Over the past school year, Mr. Obama said, the number of public school students killed in Chicago was higher than the number of soldiers from the entire state of Illinois who were killed in Iraq during that period. ...

He said governments need to do more to combat gangs and gang violence and invest more in after-school programs that provide an alternative to the streets for vulnerable youngsters.

But he added, “There is only so much government can do.” There is also a need, he said, “for a change in attitude.”

The senator talked about the young men and boys who have gone down “the wrong path.” And he said one of the main reasons they are wreaking havoc and shooting one another is that they had not received enough attention while growing up from responsible adults.

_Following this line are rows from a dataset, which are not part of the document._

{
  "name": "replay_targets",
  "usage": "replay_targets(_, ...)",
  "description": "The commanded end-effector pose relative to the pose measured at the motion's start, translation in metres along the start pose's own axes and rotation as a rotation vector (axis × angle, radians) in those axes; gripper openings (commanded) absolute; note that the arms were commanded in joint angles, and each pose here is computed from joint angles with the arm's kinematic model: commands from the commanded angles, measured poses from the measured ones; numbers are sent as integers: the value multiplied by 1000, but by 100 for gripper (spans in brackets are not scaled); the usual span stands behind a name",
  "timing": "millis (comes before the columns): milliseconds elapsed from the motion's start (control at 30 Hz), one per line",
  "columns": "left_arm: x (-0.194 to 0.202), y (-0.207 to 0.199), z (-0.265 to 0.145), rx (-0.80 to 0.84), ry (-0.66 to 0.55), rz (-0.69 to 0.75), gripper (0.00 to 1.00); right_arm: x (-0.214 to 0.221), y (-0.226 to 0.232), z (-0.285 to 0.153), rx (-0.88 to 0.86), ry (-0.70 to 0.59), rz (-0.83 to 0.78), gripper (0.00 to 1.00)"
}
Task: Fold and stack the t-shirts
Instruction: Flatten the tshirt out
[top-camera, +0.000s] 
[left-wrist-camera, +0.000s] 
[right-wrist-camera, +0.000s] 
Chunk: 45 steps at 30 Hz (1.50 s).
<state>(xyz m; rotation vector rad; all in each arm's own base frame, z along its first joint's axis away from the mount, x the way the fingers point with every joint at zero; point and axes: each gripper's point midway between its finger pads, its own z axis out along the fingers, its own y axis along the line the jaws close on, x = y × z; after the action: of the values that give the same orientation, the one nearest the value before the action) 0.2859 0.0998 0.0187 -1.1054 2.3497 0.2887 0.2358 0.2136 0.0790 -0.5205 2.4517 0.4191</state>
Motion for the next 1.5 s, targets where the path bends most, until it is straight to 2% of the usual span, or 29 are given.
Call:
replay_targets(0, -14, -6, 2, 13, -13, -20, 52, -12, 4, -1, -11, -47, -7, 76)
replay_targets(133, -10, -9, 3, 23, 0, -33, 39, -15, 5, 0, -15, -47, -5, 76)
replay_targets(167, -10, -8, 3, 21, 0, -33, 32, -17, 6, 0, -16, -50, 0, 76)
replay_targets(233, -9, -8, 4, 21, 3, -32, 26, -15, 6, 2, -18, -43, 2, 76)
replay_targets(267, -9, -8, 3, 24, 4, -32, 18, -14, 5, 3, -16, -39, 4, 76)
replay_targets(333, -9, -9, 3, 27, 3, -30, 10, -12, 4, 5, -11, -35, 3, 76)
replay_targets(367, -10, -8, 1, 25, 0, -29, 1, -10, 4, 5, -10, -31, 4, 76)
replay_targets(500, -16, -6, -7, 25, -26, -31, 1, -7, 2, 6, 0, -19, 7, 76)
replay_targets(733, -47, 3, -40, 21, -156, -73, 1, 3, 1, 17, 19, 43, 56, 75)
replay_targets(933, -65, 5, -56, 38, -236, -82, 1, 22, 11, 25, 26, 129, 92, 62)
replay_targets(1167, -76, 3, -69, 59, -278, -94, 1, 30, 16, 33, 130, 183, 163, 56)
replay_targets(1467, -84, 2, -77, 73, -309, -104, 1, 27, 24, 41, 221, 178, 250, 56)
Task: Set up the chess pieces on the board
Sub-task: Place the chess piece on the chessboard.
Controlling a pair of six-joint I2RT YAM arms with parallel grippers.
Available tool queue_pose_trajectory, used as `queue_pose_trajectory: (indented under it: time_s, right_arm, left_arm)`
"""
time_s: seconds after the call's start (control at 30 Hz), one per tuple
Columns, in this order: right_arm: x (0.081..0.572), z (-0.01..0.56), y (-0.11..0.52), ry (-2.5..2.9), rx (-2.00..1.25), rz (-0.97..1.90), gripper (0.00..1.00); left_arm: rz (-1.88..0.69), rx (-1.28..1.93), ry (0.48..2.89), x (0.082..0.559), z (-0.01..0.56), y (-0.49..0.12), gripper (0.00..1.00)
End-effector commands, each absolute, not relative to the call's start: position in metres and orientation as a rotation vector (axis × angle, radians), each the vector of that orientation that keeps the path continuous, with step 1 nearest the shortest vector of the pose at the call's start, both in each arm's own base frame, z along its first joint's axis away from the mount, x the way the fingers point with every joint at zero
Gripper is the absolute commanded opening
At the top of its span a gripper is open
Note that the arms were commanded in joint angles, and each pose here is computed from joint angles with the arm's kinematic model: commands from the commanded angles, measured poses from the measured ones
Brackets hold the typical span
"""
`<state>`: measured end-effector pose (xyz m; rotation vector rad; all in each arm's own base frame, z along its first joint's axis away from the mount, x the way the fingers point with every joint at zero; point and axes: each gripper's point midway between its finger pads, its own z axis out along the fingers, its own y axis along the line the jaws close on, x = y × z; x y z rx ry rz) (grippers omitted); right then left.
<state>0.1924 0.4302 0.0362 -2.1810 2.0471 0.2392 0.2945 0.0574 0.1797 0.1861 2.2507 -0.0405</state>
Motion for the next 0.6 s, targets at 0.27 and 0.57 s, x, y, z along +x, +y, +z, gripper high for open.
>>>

“We’re not reading to them,” he said. “We’re not sitting down with them and talking to them. We’re not guiding them. We’re not disciplining them.”

In a conversation yesterday, he stressed that the plight of young people struggling in tough environments demands both governmental attention and a heightened sense of individual responsibility. Both are essential. ...

He also noted that there was tremendous grief across the country when the massacre at Virginia Tech happened last April, “and rightfully so.” But with 34 schoolkids dead in Chicago since the beginning of the last school year, he said, “for the most part, there has been silence.”


Think what it might mean to have this man as President.